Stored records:
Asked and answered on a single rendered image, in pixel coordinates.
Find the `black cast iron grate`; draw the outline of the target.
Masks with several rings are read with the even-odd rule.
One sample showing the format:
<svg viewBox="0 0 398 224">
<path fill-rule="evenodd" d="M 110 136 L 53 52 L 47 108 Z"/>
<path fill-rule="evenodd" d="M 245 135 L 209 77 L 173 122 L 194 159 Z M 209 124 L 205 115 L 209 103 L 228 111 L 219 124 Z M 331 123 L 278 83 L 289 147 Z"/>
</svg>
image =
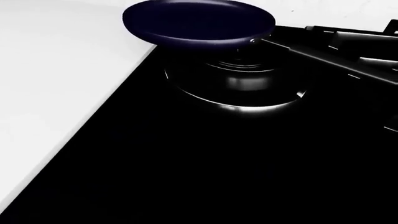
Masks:
<svg viewBox="0 0 398 224">
<path fill-rule="evenodd" d="M 272 34 L 289 46 L 303 46 L 398 74 L 398 20 L 390 20 L 384 31 L 337 27 L 277 26 Z"/>
</svg>

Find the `round gas burner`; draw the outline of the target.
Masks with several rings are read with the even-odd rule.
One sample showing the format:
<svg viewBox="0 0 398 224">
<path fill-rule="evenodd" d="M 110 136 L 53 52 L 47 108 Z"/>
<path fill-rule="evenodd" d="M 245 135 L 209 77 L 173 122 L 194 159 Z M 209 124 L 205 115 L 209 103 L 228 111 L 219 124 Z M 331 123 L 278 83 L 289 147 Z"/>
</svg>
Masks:
<svg viewBox="0 0 398 224">
<path fill-rule="evenodd" d="M 294 63 L 282 52 L 175 52 L 164 58 L 164 73 L 176 89 L 198 100 L 234 110 L 269 111 L 294 106 L 309 90 L 307 73 Z"/>
</svg>

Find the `dark blue frying pan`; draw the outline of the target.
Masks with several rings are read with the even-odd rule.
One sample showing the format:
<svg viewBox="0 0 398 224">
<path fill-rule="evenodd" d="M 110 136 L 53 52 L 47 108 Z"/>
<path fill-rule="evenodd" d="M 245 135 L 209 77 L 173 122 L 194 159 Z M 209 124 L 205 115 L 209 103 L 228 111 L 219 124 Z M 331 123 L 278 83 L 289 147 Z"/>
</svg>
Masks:
<svg viewBox="0 0 398 224">
<path fill-rule="evenodd" d="M 128 7 L 123 12 L 122 20 L 132 35 L 160 46 L 226 50 L 263 41 L 362 77 L 398 85 L 398 77 L 391 72 L 375 72 L 331 54 L 276 41 L 270 36 L 275 29 L 274 17 L 246 3 L 225 0 L 148 0 Z"/>
</svg>

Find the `black glass stove top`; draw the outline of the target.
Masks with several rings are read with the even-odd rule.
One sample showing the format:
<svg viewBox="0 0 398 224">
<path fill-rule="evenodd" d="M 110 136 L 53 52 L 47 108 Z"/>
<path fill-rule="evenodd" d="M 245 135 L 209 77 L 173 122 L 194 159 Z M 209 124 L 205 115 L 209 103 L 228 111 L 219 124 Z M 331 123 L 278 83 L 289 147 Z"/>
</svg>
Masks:
<svg viewBox="0 0 398 224">
<path fill-rule="evenodd" d="M 398 224 L 398 85 L 266 42 L 239 51 L 287 54 L 309 90 L 278 110 L 216 106 L 165 77 L 182 51 L 155 48 L 0 224 Z"/>
</svg>

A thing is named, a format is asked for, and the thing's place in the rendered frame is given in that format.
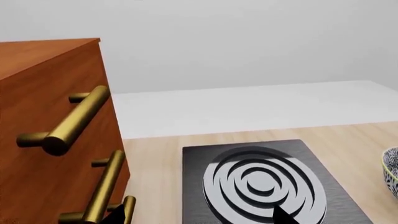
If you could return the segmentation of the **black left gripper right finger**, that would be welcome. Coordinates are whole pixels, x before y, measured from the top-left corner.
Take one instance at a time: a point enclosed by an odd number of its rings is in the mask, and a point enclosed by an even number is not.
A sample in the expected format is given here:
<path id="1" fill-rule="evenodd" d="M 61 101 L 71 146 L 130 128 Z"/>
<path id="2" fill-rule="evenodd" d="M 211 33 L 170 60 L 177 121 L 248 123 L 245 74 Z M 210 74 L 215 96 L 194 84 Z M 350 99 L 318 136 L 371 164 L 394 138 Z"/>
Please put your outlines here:
<path id="1" fill-rule="evenodd" d="M 274 224 L 299 224 L 290 214 L 278 205 L 274 206 L 272 219 Z"/>

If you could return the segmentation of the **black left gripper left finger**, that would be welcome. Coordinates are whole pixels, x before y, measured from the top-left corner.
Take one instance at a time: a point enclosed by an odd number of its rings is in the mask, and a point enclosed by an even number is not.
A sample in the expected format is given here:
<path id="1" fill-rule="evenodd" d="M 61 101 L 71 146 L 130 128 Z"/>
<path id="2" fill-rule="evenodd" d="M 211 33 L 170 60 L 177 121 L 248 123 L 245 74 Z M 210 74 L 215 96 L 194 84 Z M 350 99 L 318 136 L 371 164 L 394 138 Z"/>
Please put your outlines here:
<path id="1" fill-rule="evenodd" d="M 124 205 L 119 205 L 102 220 L 102 224 L 124 224 L 125 218 Z"/>

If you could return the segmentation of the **black white patterned bowl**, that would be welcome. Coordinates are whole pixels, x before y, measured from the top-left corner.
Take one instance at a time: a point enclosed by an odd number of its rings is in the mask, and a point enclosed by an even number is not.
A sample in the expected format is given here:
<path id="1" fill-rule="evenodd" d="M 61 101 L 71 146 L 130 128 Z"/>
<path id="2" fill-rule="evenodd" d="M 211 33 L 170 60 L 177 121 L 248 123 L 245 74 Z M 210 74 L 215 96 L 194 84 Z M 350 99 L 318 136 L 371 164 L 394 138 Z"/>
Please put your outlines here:
<path id="1" fill-rule="evenodd" d="M 398 147 L 386 149 L 381 156 L 384 182 L 391 194 L 398 199 Z"/>

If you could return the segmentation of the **silver spiral stove burner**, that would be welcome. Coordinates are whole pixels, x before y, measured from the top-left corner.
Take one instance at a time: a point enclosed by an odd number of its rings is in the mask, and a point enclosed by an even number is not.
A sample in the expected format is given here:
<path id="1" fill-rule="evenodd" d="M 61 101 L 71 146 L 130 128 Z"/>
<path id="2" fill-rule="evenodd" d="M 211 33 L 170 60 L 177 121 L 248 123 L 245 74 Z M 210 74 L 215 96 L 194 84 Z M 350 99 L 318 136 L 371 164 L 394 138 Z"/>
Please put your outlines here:
<path id="1" fill-rule="evenodd" d="M 276 149 L 236 147 L 216 156 L 205 169 L 203 194 L 222 224 L 274 224 L 280 207 L 297 224 L 322 224 L 327 200 L 315 173 Z"/>

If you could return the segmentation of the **black stove burner plate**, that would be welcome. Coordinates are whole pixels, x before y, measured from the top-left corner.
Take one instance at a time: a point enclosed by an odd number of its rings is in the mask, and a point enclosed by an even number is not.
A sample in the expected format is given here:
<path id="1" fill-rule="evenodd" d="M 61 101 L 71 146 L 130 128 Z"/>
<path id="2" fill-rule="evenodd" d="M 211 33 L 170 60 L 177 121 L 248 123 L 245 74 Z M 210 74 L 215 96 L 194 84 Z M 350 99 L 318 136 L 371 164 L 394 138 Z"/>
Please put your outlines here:
<path id="1" fill-rule="evenodd" d="M 285 152 L 308 166 L 326 193 L 327 211 L 322 224 L 373 224 L 357 203 L 299 139 L 191 146 L 182 149 L 182 224 L 222 224 L 206 203 L 203 175 L 219 154 L 236 147 L 259 146 Z"/>

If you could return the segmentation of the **brown wooden drawer cabinet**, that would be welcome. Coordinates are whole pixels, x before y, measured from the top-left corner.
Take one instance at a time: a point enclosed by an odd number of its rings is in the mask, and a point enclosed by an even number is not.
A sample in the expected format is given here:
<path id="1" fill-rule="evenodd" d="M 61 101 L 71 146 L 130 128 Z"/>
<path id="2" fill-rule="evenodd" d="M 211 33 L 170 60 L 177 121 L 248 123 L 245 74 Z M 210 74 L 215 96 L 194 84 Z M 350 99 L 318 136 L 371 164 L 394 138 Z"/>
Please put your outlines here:
<path id="1" fill-rule="evenodd" d="M 109 88 L 99 39 L 0 42 L 0 224 L 85 211 L 104 170 L 91 162 L 124 152 L 111 96 L 62 156 L 16 138 L 51 132 L 78 105 L 68 97 L 98 85 Z M 108 205 L 122 201 L 129 176 L 125 153 Z"/>

- [Problem to work on]
Where the word "rendered" appears in a line of the entries, copy that line.

- [Solution to this exercise]
Asked and answered on a single rendered image, in pixel coordinates.
A thing is named, a format is asked for, and the thing's place in the rendered frame is given in that format.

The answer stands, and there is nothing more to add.